- [Material for the task]
----------
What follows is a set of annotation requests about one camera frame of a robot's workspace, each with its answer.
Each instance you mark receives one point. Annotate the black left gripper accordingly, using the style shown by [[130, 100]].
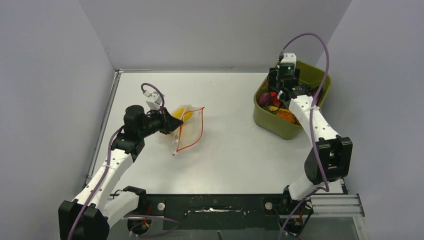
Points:
[[169, 123]]

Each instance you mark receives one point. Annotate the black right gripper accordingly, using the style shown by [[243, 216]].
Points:
[[274, 78]]

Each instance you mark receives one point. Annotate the yellow banana bunch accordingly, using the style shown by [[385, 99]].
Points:
[[186, 114]]

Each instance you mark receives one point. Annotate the clear zip top bag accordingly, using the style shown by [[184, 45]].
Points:
[[180, 143]]

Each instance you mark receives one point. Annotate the red apple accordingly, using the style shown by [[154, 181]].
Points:
[[274, 99]]

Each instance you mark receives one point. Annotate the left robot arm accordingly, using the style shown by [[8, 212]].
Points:
[[91, 214]]

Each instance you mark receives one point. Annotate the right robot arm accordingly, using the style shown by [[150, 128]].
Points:
[[330, 157]]

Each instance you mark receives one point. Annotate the purple red onion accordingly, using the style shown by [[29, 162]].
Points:
[[264, 99]]

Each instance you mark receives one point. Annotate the green plastic bin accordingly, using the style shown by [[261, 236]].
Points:
[[309, 75]]

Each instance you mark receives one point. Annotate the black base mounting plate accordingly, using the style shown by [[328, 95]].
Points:
[[161, 214]]

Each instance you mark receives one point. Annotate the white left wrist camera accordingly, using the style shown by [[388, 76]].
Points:
[[154, 100]]

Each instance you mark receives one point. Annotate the aluminium frame rail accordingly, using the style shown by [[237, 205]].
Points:
[[337, 206]]
----------
- [What to produce]
Which lines of the records above hold the word "robot"? Copy each one out.

- [Answer area]
What follows is a set of annotation requests about one camera frame of a robot's workspace, each with its answer.
Each instance you mark receives one point. Annotate the left robot arm accordingly, using the style shown by [[8, 212]].
Each instance you mark receives one point. Annotate the right robot arm accordingly, using the style shown by [[150, 128]].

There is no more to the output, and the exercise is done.